Sep 02, 2020 · 1 points, 0 comments · submitted by tobijkl
Somewhat related, there have been some impressive ML-powered video remasterings recently (colorized and upscaled to 4K at 60 fps):

- Footage Of The First Flying Machines 1890-1910: https://www.youtube.com/watch?v=a_G1YbItY9o

- A Trip Through New York City in 1911: https://www.youtube.com/watch?v=hZ1OgQL9_Cw

- Views of Tokyo, Japan, 1913-1915: https://www.youtube.com/watch?v=MQAmZ_kR8S8

kubanczyk
The New York 1911 is amazingly well done.
Apr 04, 2020 · 3 points, 0 comments · submitted by lohfu
Mar 02, 2020 · 4 points, 0 comments · submitted by 886
Feb 27, 2020 · 2 points, 0 comments · submitted by davidbarker
Feb 26, 2020 · 24 points, 7 comments · submitted by cmod
ThJ
I think all those trains, cars, carriages and people would’ve made a lot more noise than the audio mix suggests. The trains and cars especially should be drowning out everything else as they pass near the camera. This sounds more like the audio track of a feature film than anything captured with a microphone in the field.
lakkal
At 00:05 there's a credit for 'Ambience sound by guy jones', so I think as someone else said, the sound was added later.
Piskvorrr
Of course it wasn't captured, it's a modern audio track applied to a colorized+upscaled, originally silent film.

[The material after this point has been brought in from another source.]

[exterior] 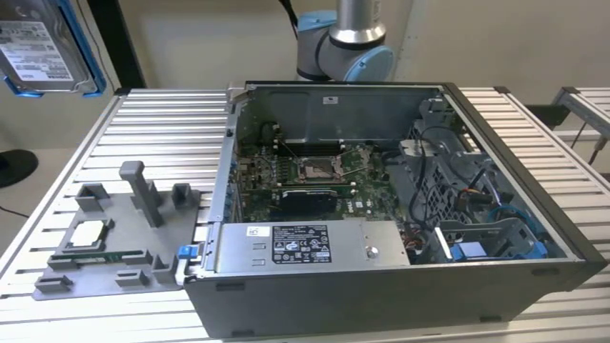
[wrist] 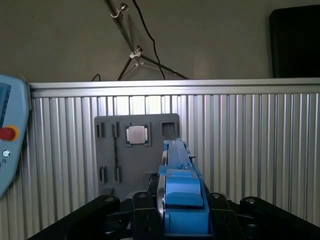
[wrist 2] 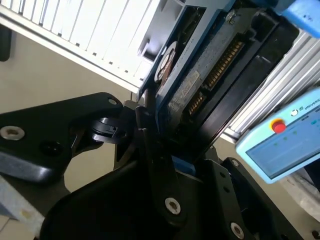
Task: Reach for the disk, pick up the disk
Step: 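Pick up the disk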
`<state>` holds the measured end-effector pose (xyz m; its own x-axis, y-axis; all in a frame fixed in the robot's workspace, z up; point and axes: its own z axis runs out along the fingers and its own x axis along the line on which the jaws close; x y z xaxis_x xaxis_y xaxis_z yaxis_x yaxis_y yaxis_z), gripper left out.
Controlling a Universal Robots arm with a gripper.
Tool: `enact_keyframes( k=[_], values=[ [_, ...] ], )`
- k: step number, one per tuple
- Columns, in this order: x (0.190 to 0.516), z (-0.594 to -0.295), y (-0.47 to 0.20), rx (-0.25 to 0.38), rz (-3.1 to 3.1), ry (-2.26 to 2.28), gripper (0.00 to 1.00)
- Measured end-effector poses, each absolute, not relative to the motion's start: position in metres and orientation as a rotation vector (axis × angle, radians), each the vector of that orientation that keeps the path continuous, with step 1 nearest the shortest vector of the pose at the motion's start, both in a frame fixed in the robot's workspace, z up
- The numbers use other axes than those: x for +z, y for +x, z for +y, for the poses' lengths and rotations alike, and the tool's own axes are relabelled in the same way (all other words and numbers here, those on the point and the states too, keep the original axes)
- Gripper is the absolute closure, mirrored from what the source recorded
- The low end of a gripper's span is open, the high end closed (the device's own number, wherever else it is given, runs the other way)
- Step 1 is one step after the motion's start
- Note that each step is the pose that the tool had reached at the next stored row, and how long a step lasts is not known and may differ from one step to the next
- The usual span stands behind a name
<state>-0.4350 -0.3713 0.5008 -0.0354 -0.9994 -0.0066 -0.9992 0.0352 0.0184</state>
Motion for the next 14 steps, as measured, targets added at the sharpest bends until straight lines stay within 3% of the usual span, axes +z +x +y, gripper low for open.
enact_keyframes(
  k=[14],
  values=[
    [0.501, -0.371, -0.382, -0.031, -2.253, 2.175, 1.0]
  ],
)
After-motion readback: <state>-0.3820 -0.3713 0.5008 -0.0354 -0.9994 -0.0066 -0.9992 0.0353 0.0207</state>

Silent films (which meant that literally no audio track was recorded) did depend on the cinema creating one, either through people literally banging on cans, through an orchestra, to an outright Rube Goldberg contraption: https://psmag.com/environment/sound-effects-in-the-silent-mo...

russfink
Maybe there were fewer people in general, but did you notice how few private vehicles there were, and many people used transit or simply walked? How many people walk across the Brooklyn bridge today vs. driving in a car?
Piskvorrr
Yup, this is before the car revolution took off.
jiggawatts
It's amazing how "properly dressed" everyone is compared to current standards. Almost everyone, including young adults, are dressed in a suit and tie with a hat.
russfink
I wonder if the hats were necessary fashion, e.g., lots of fires burning for heat, industry, etc, producing soot that got in your hair.